Dark academia is a literary genre that has its origins in Donna Tartt’s seminal 1992 novel. The Secret History is set in the elite Hampden College in Vermont where a scholarship student attempts to create a new identity among a select group of wealthy and privileged Greek scholars. The gothic architecture, the tailored suits, tweed jackets and plaid skirts offer an aesthetic that is a gateway into an exclusive world of classical literature and bacchanalian excess.
But dark academia is so much more than that. In the shadow of its classical antiquity are big themes – morality, loyalty, coming of age, sexuality, life and death. It’s a time when characters, as students, are at a stage in their lives when they are old enough to understand and philosophise about those topics but also young enough that they don’t have the responsibilities that might conflict with their pursuit of this knowledge. And the campus setting creates an enclosed environment that allows them the time and space to explore and challenge the darker side of life.
In M. L. Rio’s If We Were Villains, a group of seven Shakespearean actors at an elite and secluded conservatory compete for roles and attention until their passions for their art and for each become deadly obsessions. Micah Nemerever’s These Violent Delights follows two opposite yet intellectually equal college freshmen whose friendship and eventual love for each other results in an act of irrevocable violence. Bunny by Mona Awad has another scholarship student at its centre, this time at an Ivy League MFA program where she tries to peel away the layers of obligation, fear, cruelty, jealousy, passion and politeness in a privileged female clique.
At the core of all these stories is the intersection of knowledge and power. The characters strive to better themselves, to rise above even their entitled peers. But there is an inevitable tragedy to this because, while they understand the power inherent in the knowledge or prestige they seek, they are not old enough to have earned the wisdom to wield it. Their fatal flaw is not that they don’t recognise their own weaknesses, it’s that they think they are clever enough to outwit them.
In The Secret History, protagonist Richard Papen considers his tragic flaw to be “a morbid longing for the picturesque at all costs.” Certainly characters are obsessed with how things should appear and aestheticism is pursued without concern for their own personal failings or the limitations of the human condition. The deconstruction of this idea is the central theme of the book and one that flows throughout the dark academia genre. The lengths to which characters are prepared to go to keep up appearances inevitably bring about their downfall as the carefully-constructed facade crumbles under the weight of their own self-deception.
It’s competitive elitism that drives this obsession, and the arrogance inherent in these educational establishments means that dark academia novels are hugely about class. The preoccupation with aesthetics is about the performance of class, something that is generally endemic in academia itself. It’s the outsider who allows us to dissect all of this from an objective perspective, throwing light and shade on the attitudes and behaviours we love to hate.
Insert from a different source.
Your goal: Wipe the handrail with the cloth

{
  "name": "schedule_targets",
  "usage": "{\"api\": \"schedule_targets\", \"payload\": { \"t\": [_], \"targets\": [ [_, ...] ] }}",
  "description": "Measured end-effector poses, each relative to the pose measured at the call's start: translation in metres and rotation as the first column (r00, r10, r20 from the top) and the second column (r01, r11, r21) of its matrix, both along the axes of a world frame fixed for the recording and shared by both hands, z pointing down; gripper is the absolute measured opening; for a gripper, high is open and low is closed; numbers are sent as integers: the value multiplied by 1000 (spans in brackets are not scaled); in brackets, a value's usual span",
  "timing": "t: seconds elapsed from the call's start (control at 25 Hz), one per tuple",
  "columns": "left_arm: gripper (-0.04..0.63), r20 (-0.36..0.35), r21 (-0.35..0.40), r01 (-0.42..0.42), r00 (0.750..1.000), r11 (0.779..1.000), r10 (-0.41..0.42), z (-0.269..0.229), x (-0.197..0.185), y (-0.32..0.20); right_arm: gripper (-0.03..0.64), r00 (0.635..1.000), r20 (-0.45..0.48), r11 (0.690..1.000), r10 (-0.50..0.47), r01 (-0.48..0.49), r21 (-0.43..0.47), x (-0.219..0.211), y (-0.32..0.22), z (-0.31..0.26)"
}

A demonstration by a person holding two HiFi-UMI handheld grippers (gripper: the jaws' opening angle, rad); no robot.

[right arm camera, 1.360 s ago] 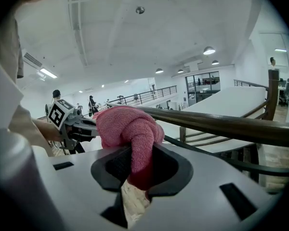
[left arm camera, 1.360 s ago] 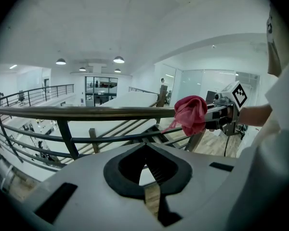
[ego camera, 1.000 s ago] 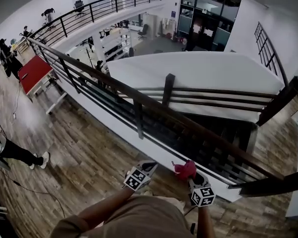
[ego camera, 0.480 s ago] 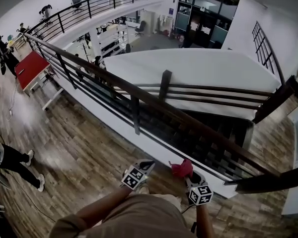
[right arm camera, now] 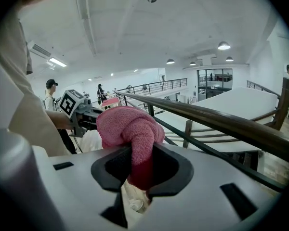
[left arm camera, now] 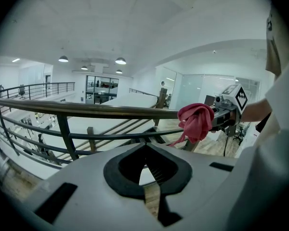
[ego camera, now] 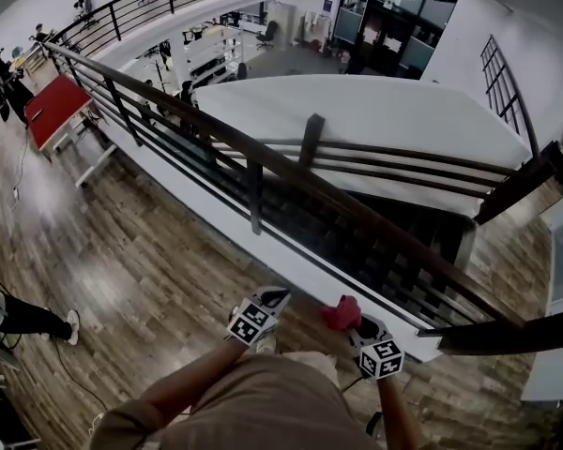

My debut novel, When We Were Silent, is set at Highfield Manor, a private convent school in 1980s Dublin, a time when Ireland lived in the clutches of the Catholic church and keeping up appearances was more important than the morals that underpinned them. When outsider Lou Manson tries to expose a culture of abuse at the school, she discovers that the Highfield elite will go to any lengths to protect their own reputation, even when the consequences are fatal.
Thirty years later, Lou has rebuilt her life after the harrowing events of the so-called “Highfield Affair” when she is called to testify in a new lawsuit against the school. But telling the truth means confronting her own complicity and there is one story she swore she’d never tell…
When We Were Silent looks at the differences between attitudes and behaviours in the 1980s and now, but also at the abiding similarities that these institutions preserve across time. It’s part of the reason for the success of the genre, that glimpse into a timeless fantasy of prestige and privilege that fills us with nostalgia for our own school days and always begs the question: how would we behave in a dark academic setting?
Although Lou goes to Highfield with an agenda, it’s not long before she starts to wonder how much of the school’s worth she can leverage while she’s still there: “I could love it here, if I didn’t already know too much. If I’d been bred to hold my silence like a true Highfield girl. I envy them, the certainty of their position, the rewards offered by the privilege of their birth, and at times it kills me to think what could be mine if I chose to play by their rules.”
And that is the crux of it, the reason for the enduring popularity of dark academia. That any of us would be able to refuse the privilege of it. To understand it, we need to look at our own fatal flaws, our own fascination with the aesthetic. We know these wealthy, entitled characters have a darkness in them and yet we still aspire to have what they have, to want what they want. We might love to hate them but we have to ask ourselves: would we reject their lives if they were offered to us?